### Required work
Report each line from the entries in which "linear" can be found.

Saved data entries
****************************************
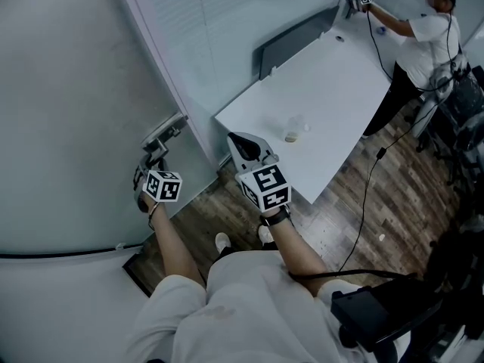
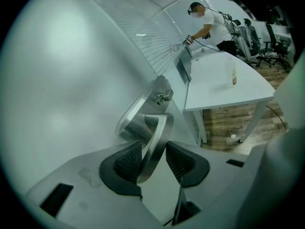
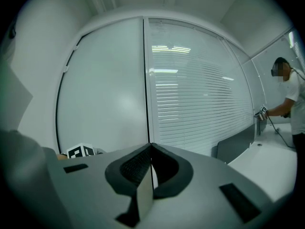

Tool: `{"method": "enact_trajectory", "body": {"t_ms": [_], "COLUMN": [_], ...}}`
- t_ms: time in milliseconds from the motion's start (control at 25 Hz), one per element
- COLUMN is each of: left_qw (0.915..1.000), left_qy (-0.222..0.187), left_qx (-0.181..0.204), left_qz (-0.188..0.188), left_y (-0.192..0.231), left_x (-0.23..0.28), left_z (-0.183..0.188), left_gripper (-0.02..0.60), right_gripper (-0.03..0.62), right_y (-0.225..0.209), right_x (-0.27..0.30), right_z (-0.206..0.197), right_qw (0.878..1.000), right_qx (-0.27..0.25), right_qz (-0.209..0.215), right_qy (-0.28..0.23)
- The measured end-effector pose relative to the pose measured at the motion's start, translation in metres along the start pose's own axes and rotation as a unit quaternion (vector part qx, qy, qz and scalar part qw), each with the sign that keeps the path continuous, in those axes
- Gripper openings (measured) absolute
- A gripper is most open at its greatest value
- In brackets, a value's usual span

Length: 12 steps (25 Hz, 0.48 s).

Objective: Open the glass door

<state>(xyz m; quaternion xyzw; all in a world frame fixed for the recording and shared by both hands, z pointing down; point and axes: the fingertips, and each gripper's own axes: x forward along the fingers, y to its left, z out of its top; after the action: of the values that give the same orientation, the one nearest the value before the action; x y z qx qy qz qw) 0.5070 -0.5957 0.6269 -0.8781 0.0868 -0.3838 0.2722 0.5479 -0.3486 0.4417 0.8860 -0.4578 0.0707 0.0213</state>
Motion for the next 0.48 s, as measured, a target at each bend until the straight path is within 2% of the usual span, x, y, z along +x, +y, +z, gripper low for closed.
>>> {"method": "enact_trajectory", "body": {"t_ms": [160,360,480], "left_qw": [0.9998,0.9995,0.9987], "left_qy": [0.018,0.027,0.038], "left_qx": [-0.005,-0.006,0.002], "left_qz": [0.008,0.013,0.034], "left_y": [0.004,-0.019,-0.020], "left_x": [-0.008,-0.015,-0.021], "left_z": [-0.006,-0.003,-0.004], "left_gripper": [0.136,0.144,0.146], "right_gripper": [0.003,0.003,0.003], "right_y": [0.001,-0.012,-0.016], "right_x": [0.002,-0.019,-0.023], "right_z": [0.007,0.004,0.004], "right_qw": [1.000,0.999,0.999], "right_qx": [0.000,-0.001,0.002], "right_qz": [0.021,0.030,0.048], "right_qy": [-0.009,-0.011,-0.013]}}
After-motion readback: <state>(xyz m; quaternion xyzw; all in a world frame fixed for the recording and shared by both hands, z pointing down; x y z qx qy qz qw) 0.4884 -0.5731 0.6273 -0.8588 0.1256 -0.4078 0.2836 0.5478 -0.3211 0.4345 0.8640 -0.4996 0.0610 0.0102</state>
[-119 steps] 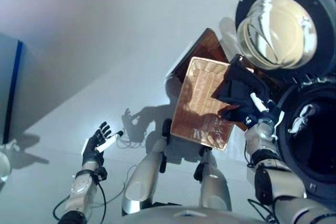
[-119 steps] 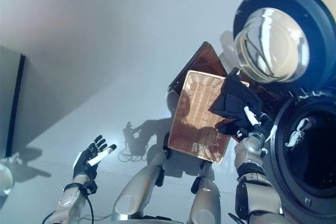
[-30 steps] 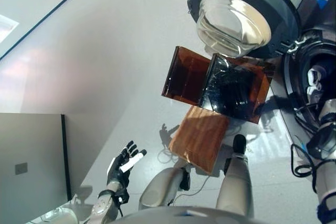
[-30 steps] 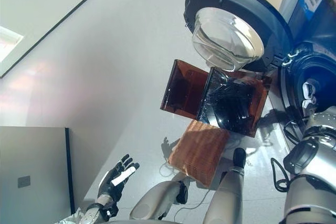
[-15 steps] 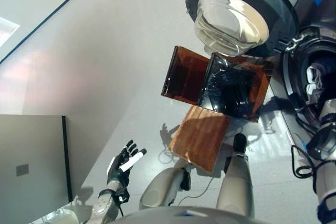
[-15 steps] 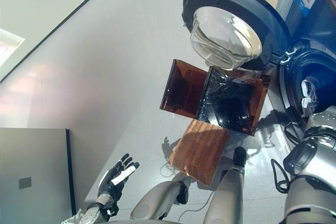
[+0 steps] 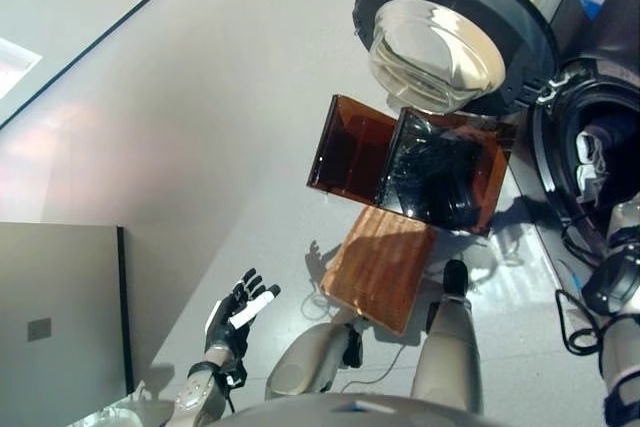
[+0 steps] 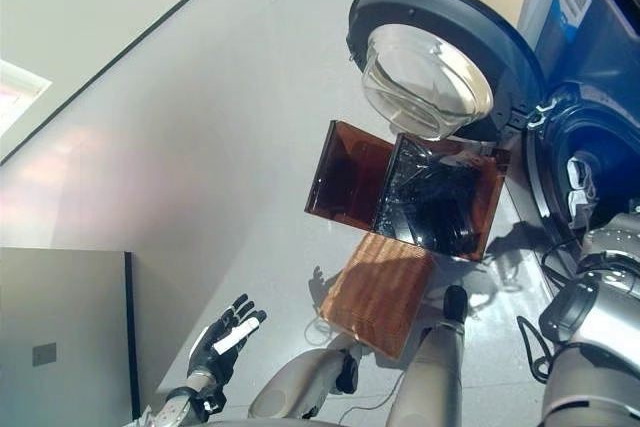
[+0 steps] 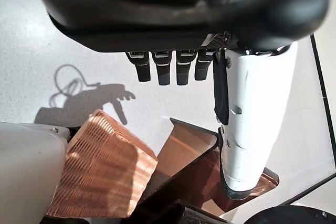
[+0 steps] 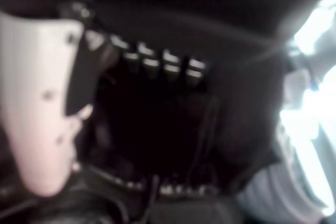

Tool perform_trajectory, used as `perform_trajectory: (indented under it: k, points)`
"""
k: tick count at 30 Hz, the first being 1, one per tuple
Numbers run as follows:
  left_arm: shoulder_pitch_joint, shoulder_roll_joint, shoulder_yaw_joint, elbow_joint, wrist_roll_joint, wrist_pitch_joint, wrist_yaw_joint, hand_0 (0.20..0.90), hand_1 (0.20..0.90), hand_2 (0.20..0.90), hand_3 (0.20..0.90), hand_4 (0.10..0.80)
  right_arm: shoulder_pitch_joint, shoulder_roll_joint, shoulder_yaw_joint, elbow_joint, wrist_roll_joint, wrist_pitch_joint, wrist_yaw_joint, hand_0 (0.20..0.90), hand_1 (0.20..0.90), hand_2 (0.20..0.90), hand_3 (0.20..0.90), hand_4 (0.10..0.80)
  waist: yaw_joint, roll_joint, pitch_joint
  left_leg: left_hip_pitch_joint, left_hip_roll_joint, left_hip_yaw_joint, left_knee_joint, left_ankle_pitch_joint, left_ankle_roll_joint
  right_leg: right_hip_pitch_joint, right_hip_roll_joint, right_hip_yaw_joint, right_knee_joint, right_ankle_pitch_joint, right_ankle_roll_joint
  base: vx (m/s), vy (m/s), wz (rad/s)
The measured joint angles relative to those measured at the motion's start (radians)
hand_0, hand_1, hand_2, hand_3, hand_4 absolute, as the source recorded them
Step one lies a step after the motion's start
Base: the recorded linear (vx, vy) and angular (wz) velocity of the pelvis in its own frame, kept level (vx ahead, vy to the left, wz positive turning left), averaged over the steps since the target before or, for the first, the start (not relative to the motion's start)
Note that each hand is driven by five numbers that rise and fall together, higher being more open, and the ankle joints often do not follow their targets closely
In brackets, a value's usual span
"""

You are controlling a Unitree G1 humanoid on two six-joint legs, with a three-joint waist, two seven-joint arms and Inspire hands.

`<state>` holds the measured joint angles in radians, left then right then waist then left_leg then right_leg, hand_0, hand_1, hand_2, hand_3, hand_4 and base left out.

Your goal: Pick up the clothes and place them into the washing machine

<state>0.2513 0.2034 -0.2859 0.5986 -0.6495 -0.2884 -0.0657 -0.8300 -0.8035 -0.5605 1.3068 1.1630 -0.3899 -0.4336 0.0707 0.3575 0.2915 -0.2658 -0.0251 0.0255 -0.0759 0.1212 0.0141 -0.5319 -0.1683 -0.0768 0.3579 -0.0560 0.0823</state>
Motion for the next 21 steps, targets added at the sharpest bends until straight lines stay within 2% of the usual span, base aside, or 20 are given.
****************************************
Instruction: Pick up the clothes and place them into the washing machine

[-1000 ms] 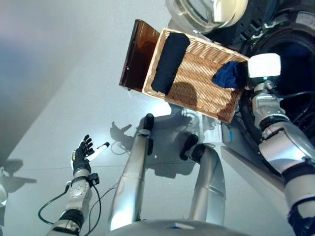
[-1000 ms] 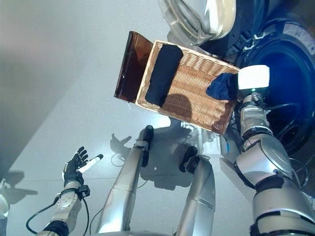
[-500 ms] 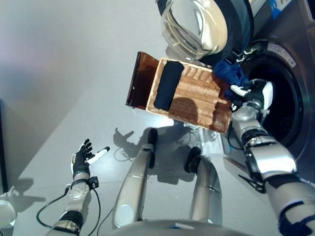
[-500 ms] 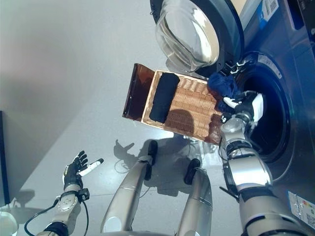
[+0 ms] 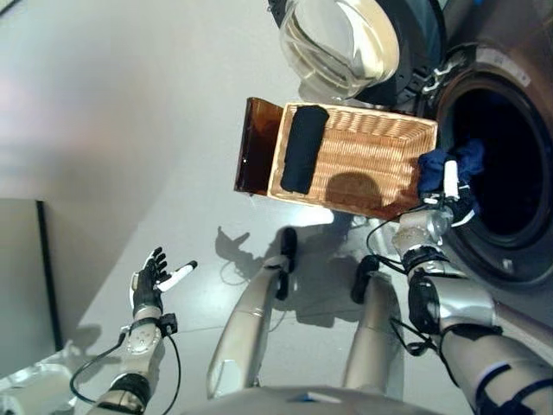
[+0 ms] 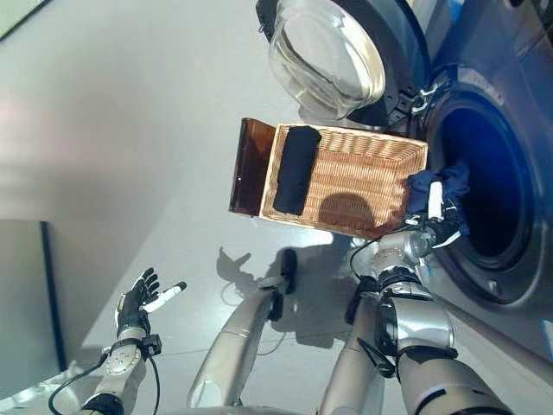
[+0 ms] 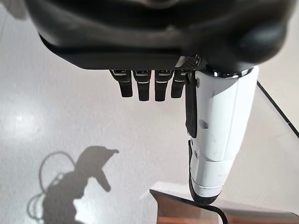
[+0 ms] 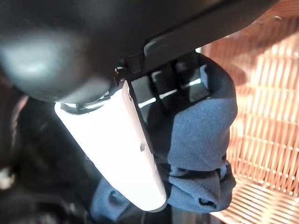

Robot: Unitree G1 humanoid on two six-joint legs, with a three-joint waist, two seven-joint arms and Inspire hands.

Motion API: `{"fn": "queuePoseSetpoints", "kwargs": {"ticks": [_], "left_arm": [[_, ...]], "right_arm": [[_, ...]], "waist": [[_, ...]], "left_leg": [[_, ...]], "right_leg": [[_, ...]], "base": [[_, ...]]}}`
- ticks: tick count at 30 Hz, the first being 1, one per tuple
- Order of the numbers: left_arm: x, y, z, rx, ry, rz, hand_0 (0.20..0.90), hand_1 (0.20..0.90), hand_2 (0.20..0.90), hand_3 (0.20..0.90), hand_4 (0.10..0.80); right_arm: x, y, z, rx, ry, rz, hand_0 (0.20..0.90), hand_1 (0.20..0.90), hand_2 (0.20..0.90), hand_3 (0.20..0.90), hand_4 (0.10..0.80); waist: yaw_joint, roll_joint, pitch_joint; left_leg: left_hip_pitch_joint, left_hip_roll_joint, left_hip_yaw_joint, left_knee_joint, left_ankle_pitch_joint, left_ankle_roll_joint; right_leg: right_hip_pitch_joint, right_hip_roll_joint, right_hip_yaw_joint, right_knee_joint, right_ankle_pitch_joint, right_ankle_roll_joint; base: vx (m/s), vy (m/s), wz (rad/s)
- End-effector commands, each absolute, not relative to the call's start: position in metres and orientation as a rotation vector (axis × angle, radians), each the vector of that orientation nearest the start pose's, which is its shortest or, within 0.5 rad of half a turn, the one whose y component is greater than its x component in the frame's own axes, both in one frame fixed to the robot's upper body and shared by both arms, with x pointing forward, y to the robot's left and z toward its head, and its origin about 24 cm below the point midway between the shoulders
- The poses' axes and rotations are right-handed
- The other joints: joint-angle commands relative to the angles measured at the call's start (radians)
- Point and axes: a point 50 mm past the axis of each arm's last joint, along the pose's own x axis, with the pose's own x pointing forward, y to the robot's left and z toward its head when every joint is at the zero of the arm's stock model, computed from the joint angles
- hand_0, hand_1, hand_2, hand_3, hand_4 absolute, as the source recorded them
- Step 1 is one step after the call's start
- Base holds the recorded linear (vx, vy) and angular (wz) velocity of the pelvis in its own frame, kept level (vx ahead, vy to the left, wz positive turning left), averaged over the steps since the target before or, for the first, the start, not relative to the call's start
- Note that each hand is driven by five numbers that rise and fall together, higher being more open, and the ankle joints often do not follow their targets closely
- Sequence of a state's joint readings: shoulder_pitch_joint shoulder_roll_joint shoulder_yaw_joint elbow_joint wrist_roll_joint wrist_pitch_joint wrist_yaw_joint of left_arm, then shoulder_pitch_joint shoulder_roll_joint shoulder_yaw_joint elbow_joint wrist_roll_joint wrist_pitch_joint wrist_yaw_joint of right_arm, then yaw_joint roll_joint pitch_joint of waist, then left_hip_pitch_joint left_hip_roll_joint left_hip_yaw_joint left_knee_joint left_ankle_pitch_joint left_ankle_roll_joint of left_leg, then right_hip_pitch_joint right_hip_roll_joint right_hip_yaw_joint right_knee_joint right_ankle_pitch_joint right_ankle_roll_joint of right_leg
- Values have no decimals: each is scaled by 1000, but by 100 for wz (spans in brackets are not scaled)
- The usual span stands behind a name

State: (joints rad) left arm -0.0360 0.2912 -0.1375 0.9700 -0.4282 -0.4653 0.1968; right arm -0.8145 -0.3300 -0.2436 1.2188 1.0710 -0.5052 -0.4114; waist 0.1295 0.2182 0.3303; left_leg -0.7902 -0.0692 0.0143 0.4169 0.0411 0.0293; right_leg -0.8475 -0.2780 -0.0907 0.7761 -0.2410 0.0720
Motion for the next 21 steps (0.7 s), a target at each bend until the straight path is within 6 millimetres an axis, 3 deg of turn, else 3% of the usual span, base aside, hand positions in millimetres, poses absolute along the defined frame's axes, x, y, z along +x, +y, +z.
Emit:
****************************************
### Response area
Base: the recorded linear (vx, vy) and angular (wz) velocity of the pelvis in its own frame, kept level (vx ahead, vy to the left, wz positive turning left), averaged over the steps since the target before or, for the first, the start (not relative to the motion's start)
- Base holds the recorded linear (vx, vy) and angular (wz) velocity of the pelvis in its own frame, kept level (vx ahead, vy to the left, wz positive turning left), averaged over the steps since the target before or, for the first, the start, not relative to the call's start

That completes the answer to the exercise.